Another sticking point is the bad example of anarchist movements over the course of history, with the most popular case trotted out by Marxists, particularly Trotskyists, being the participation of anarchist organisations in the disastrous “popular front” government in Spain that led the leadership to call on those resisting fascism to lay down their arms and thus leading to catastrophic defeat. It is then too easy to accuse anarchists of being prone to compromise with authority at the crucial moments of struggle, with the “popular front” being an instance of class compromise in politics (as opposed to the “united front” in which we voice our differences, march separately and strike together). But, again, we will find plenty of instances of Marxists, and not only Stalinists, doing the same kind of thing when faced with opportunities and temptations of power, so that isn’t reason to pin all the blame on anarchists as if they never learn from their own history.

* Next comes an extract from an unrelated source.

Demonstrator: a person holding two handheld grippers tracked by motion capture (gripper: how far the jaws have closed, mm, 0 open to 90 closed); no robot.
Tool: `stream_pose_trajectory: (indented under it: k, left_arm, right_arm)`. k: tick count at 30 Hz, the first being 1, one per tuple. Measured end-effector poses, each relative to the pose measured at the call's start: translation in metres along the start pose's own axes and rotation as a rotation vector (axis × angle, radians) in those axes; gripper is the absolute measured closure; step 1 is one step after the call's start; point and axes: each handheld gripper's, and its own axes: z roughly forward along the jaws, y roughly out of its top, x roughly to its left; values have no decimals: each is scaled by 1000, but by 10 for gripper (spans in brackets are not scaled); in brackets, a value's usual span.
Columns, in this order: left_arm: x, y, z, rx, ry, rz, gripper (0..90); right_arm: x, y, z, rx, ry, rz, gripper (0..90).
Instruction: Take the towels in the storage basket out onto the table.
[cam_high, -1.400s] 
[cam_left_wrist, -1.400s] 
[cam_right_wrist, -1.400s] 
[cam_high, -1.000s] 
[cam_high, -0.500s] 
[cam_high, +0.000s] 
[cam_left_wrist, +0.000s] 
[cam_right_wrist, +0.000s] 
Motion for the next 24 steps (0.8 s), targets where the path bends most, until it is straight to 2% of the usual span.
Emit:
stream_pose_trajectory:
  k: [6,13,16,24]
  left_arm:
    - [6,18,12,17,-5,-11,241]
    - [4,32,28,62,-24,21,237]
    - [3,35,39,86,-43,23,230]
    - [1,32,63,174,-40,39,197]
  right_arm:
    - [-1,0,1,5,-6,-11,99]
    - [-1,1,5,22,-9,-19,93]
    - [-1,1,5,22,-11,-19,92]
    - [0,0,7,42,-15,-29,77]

The most problematic confusion and sticking point that makes it difficult for some Marxists to form lively open democratic united front campaigns with anarchists is the accusation that at times of successful revolution when it is necessary to have a degree of discipline, anarchists are just a little too dead set on rebellion against authority and thus liable to be used as cats paws by counterrevolutionary movements.
Here the problem is a little deeper and too many Trotskyists who should know better after their own bloody struggle with Stalinism (in which, indeed the blood is mainly theirs) fall in line with the “defence of the revolution” argument that sees anarchism as a disruptive force, disruptive at the wrong time. But isn’t it the task of revolution to anticipate in its forms of struggle the kind of society we want to build, and shouldn’t we hear the demand for democratic open debate as something that reminds us what revolutionary struggle is all about?
Connections
It is easy to confuse anarchism with chaos and disorganisation, and that is the way anarchism, much to the anarchists’ annoyance, is presented in the mainstream press, but nothing could be further from the truth. In fact, one of the founders of Russian anarchism, Peter Kropotkin – the anarchist formerly known as prince – was concerned with the way that human solidarity is built into our human nature.
Against the neoliberal image of the human being as intrinsically separate from others, competing with others and only coming together for short term gains, Kropotkin was in tune with the underlying Marxist view of the human being as, in Marx’s own words “an ensemble of social relations”. We are nothing without other people, without the relationships that make us human, and Kropotkin takes this further, showing that our “animal nature” is not something that is waiting to burst out into rivalry and chaos but is itself a source of cooperative activity, “mutual aid”, the very basis of a communist society.
There are countless other theoretical connections between anarchism and Marxism that actually deepen the relationship between the two traditions (and you will often hear this connection being voiced in conversations between anarchists and Marxists on a good day when they are happy to agree on the eventual endpoint of the struggle to end capitalism, patriarchy and the manifold forms of oppression that bind us into authority).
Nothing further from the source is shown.